Figure 7.

The KE family FoxP2 mutation acts as a dominant-negative with regard to embryonic cortical neurogenesis. A, Fluorescence micrographs of E12 cortical precursor cultures cotransfected with a nuclear EGFP plasmid and expression constructs for mouse FoxP2 (mFoxP2; left), wild-type human FoxP2 (hFoxP2; left center), or human FoxP2 carrying the KE mutation (hFoxP2-R553H; right center and right), immunostained 1 d later for EGFP (green) and Flag (red). Cells were counterstained with Hoechst 33258 (blue). Dotted lines mark nuclear borders as indicated by Hoechst staining. Note the presence of cytoplasmic Flag-tagged hFoxP2-R553H. Scale bar, 20 μm.
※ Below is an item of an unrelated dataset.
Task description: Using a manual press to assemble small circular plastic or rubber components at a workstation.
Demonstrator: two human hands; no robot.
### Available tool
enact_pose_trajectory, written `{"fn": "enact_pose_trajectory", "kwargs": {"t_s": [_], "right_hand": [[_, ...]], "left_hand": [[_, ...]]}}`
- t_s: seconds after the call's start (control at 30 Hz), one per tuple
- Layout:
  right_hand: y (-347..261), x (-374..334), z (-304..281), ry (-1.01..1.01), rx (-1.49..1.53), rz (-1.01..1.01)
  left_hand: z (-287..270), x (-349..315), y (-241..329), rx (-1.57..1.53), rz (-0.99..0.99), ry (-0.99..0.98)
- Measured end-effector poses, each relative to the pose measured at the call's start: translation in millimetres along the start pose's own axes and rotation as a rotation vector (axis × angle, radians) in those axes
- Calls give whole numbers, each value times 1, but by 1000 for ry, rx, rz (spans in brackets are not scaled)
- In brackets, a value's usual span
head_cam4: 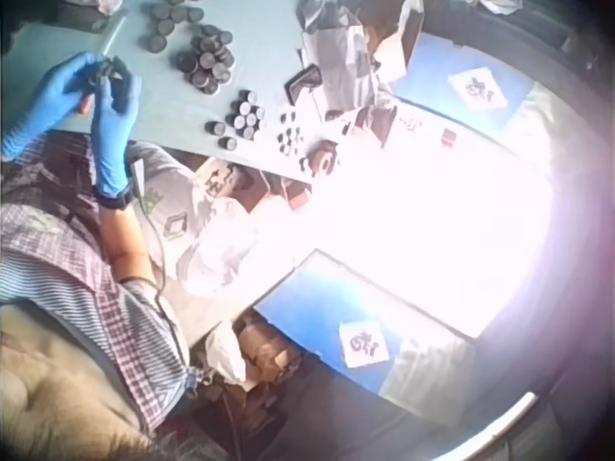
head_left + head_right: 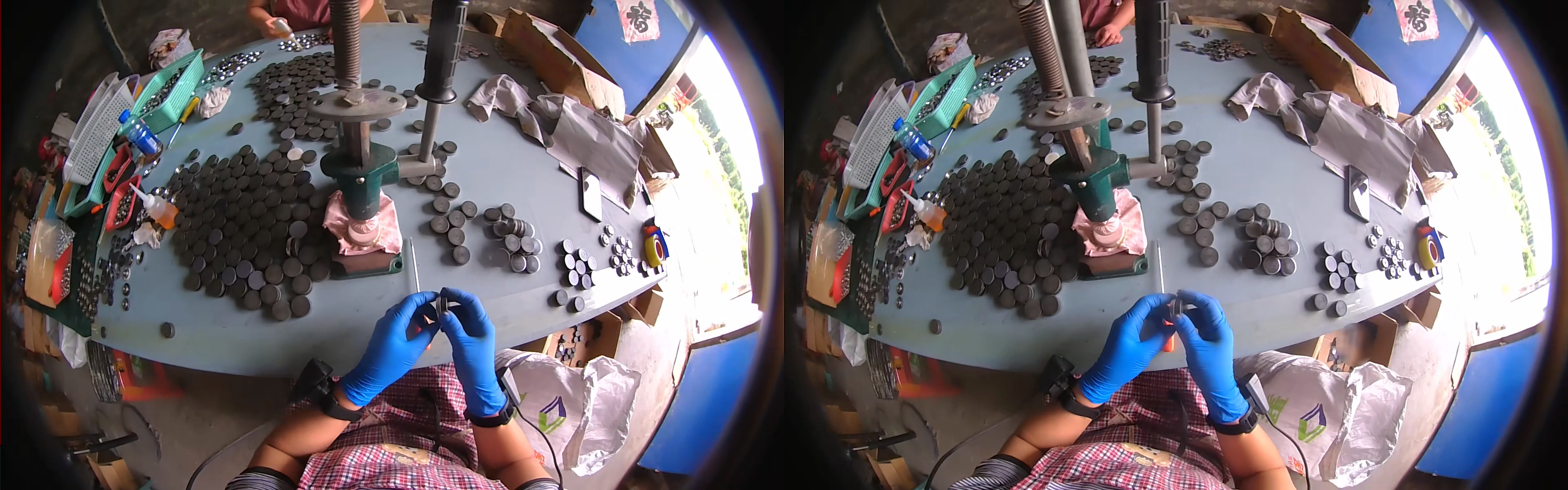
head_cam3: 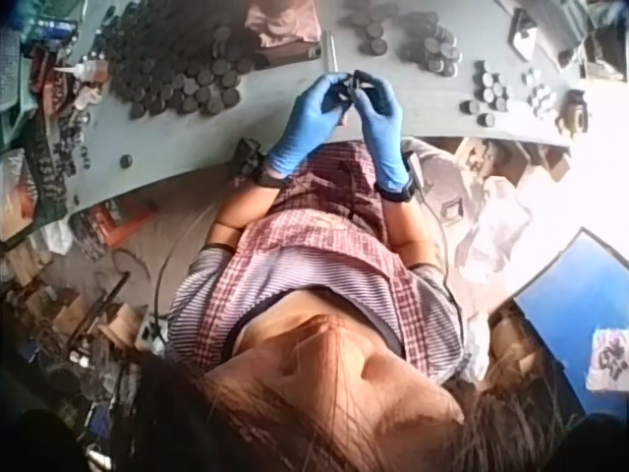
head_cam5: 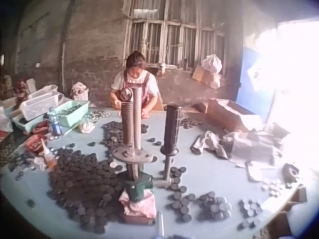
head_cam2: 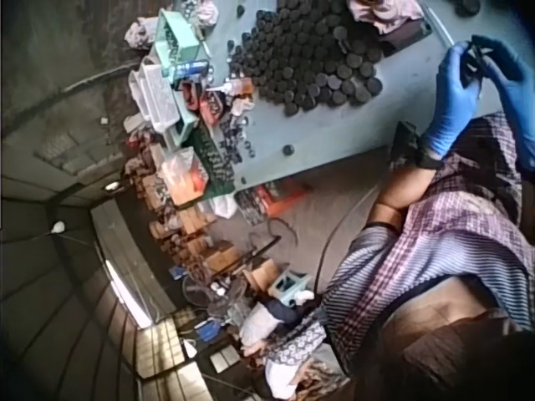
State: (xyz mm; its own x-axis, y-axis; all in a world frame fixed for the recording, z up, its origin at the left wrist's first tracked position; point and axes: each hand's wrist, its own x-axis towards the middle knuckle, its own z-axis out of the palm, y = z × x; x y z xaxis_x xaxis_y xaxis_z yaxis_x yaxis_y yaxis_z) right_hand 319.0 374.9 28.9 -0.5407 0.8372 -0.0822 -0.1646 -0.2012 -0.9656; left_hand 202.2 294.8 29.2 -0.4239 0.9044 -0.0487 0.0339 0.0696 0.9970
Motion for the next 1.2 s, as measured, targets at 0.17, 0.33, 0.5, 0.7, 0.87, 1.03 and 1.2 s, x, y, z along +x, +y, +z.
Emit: {"fn": "enact_pose_trajectory", "kwargs": {"t_s": [0.17,0.33,0.5,0.7,0.87,1.03,1.2], "right_hand": [[34,41,-29,119,-1164,-449],[33,105,-6,105,-1258,-466],[33,190,9,107,-1331,-453],[90,346,-8,-54,-1198,-432],[-5,334,125,-124,-1408,-299],[53,429,143,-17,-1172,-503],[5,382,62,-98,-570,-376]], "left_hand": [[-8,26,-12,217,289,127],[-36,34,-29,366,374,173],[-41,36,-35,217,268,148],[-40,37,-26,258,260,113],[-51,25,-4,316,240,86],[-44,25,-42,687,572,109],[-42,37,-32,229,255,40]]}}
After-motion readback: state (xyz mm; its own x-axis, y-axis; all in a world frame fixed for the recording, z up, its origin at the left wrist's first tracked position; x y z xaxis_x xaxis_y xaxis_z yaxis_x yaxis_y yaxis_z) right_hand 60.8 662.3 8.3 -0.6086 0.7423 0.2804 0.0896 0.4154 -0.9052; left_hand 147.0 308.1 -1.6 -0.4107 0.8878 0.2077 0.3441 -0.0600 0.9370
B, Quantification of the percentage of transfected cells in experiments as in A where Flag immunoreactivity was detectable in the cytoplasm. ***p < 0.001, ANOVA with Student–-Newman–Keuls post hoc analysis; n = 3 independent experiments. C–E, E13/14 murine cortices were electroporated with EGFP and pCMV-Tag4A empty vector (Control) or an expression construct for hFoxP2-R553H in the same vector. C, Fluorescence micrographs of coronal cortical sections 3 d postelectroporation, showing EGFP-positive cells (green). The white lines demarcate the different cortical regions. Scale bar, 100 μm. D, Quantification of sections similar to those in C for the number of EGFP-positive cells in the VZ/SVZ (left pair), IZ (middle pair), and CP (right pair). **p < 0.01; n = 7 animals for the control and 6 for hFoxP2-R553H. E, Quantification of sections similar to those in C for the percentage of EGFP-positive cells that were positive for Pax6 (left two bars), Tbr2 (middle two bars), or Satb2 (right two bars) 3 d after electroporation. *p < 0.05; ***p < 0.001; n = 6 for control and 5 for hFoxP2-R553H. Error bars indicate SEM.